Les données publiques dessinent un gisement précis : 208 diagnostics publiés pour 1 000 résidences principales, un bassin de travaux structuré autour de CC de l'Ile-Rousse - Balagne, environ 336 logements occupés par leur propriétaire. Ce volume ne préjuge d'aucune éligibilité individuelle : il indique seulement où se concentrent, à Corbara, les situations où le scénario décrit sur cette page a le plus de chances d'être pertinent.
Le solde après aides s'étale : sur le cas type à Corbara, le reste à charge d'un ménage très modeste ressort à 6 000 € après aide ANAH et prise en charge de l'accompagnement. Étalé sur quinze ans en éco-prêt à taux zéro, cela représente de l'ordre de 35 € par mois, à comparer aux 1 210 € d'économie annuelle attendue sur la facture d'énergie.
L'écueil le plus coûteux reste un scénario calé sur une seule classe, insuffisant pour relouer. Sa reprise après coup coûte couramment 10 à 20 % du poste, soit 145 250 € à 290 500 € sur le chiffrage retenu à Corbara — un montant qui n'est jamais couvert une seconde fois par l'aide, déjà consommée.
La densité de diagnostics renseigne sur la maturité du marché : 99 DPE publiés par l'ADEME à Corbara, soit 208 pour 1 000 résidences principales. Un tel volume conditionne les délais de un accompagnateur agréé et un groupement RGE, dont l'intervention sur la sortie d'une étiquette F ou G dure quatre à huit mois, audit compris.
Le marché local ne s'arrête pas à la commune : pour la sortie d'une étiquette F ou G à Corbara, élargir la consultation à l'ensemble du département (Haute-Corse) augmente le nombre d'offres comparables sans dégrader la réactivité du chantier.
Solde du dossier à Corbara : la pièce déterminante est le DPE après travaux réalisé par un diagnostiqueur indépendant. Sans elle, aucun versement, alors même que l'aide en jeu atteint 32 000 € au taux le plus favorable sur une assiette de 40 000 € HT.

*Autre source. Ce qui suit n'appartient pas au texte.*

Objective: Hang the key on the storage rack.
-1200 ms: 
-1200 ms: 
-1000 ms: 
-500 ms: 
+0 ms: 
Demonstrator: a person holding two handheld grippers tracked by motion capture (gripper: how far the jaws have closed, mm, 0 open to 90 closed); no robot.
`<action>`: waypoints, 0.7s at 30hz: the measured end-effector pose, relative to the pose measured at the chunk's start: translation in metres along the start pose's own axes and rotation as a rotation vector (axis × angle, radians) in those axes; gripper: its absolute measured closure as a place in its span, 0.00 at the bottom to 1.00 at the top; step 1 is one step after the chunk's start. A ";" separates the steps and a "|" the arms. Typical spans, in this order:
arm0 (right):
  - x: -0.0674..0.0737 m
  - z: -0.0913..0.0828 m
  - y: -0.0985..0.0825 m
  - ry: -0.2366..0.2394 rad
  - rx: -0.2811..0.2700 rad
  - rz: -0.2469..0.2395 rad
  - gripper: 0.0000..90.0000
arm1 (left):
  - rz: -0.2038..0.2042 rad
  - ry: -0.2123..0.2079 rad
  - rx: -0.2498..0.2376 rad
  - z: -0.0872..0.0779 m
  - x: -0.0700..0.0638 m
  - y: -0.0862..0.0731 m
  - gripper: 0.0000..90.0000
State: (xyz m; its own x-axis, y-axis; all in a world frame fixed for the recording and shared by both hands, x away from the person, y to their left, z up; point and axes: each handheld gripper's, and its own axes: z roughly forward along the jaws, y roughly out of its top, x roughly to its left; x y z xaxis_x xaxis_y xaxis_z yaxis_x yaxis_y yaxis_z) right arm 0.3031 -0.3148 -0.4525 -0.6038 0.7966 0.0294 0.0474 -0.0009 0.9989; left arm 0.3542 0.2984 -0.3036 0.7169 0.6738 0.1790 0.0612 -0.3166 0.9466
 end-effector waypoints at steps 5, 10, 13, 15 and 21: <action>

À l'échelle intercommunale, à Corbara relève de CC de l'Ile-Rousse - Balagne. Les permanences France Rénov' de ce périmètre instruisent les demandes portant sur la sortie d'une étiquette F ou G et recensent les aides locales cumulables, qui viennent en déduction du reste à charge calculé plus haut.
Ce que vérifie l'instructeur avant de payer à Corbara : que l'atteinte d'une étiquette D au minimum figure au devis, que un accompagnateur agréé et un groupement RGE soit qualifié RGE à la date de signature, et que le DPE après travaux réalisé par un diagnostiqueur indépendant soit joint. À la clé, un solde pouvant atteindre 32 000 €.
La zone climatique n'est pas un détail administratif : à Corbara, en zone H3, la base conventionnelle retenue est de 195 kWh/m²/an. C'est elle qui fixe le retour sur investissement de la sortie d'une étiquette F ou G et qui explique qu'un même ouvrage soit prioritaire ici et secondaire dans une zone plus tempérée.